▶ **Try it**
From the line with "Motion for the" to the last line of the material, both inclusive, transcribe every line exactly and nothing else.

[Start of section]

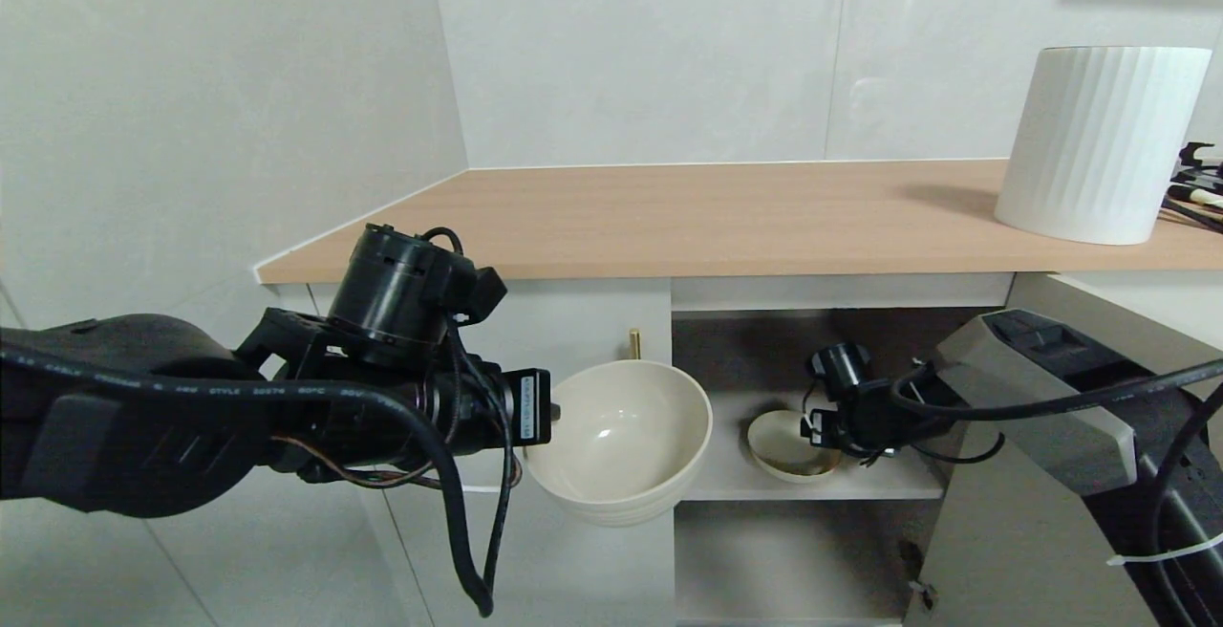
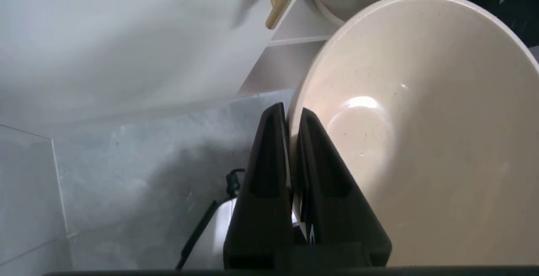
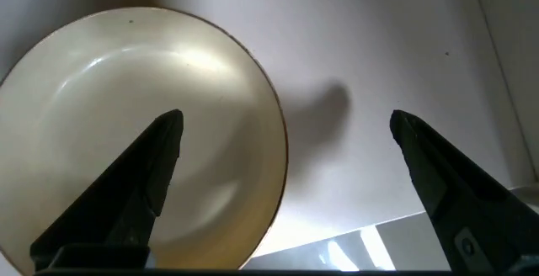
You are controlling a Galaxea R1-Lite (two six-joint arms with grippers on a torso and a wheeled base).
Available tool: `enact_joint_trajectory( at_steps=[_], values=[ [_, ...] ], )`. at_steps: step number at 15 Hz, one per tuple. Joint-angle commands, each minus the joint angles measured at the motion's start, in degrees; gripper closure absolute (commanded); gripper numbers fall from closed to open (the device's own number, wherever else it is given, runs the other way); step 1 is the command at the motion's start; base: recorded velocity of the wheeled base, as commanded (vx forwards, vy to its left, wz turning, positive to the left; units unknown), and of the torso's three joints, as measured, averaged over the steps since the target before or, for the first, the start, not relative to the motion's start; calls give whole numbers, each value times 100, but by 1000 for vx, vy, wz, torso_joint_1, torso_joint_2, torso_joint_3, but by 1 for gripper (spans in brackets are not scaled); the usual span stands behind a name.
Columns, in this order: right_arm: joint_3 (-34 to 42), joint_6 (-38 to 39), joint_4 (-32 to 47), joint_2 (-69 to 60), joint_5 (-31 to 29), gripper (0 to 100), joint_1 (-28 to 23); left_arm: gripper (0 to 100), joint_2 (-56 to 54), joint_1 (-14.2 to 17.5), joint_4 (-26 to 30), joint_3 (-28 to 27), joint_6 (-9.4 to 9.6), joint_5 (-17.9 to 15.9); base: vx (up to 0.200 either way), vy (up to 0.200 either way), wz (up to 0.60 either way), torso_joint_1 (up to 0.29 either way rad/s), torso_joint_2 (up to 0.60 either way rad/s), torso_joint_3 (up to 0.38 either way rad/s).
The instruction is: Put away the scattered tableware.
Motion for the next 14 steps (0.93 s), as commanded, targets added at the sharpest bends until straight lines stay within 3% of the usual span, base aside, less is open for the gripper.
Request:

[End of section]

▶ **Solution**
Motion for the next 14 steps (0.93 s), as commanded, targets added at the sharpest bends until straight lines stay within 3% of the usual span, base aside, less is open for the gripper.
Request:

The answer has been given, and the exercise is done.